Output the line that contains "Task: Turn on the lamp" and each line after it in the listing, exactly as they appear, through the very last line.

━━━━━ Information supplied ━━━━━

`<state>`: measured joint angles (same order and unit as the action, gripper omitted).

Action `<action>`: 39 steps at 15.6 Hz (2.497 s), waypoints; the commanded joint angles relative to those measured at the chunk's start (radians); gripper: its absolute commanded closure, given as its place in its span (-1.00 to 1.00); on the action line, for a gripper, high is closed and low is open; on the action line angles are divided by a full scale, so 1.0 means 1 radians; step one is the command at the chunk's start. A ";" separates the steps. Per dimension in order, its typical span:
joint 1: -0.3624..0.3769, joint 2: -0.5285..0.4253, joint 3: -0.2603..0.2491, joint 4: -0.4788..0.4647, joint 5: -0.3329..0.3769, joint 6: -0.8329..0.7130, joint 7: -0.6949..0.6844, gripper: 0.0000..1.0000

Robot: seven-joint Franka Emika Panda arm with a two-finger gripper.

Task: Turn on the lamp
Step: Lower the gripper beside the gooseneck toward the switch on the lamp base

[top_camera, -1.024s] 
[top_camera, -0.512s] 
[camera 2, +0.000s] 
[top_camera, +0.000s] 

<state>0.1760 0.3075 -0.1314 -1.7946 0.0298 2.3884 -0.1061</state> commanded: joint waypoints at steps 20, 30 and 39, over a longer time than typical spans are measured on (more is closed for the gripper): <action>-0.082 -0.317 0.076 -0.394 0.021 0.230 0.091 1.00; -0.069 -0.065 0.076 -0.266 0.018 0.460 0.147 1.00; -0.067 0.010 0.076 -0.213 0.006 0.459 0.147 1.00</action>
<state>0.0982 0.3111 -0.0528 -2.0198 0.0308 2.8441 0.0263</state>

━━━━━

Solution:
Task: Turn on the lamp
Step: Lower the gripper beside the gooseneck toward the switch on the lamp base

[top_camera, -1.024s] 
[top_camera, -0.512s] 
[camera 2, +0.000s] 
[top_camera, +0.000s] 

<state>0.1760 0.3075 -0.1314 -1.7946 0.0298 2.3884 -0.1061</state> commanded: joint waypoints at steps 20, 30 and 39, over a longer time than typical spans are measured on (more is closed for the gripper): <action>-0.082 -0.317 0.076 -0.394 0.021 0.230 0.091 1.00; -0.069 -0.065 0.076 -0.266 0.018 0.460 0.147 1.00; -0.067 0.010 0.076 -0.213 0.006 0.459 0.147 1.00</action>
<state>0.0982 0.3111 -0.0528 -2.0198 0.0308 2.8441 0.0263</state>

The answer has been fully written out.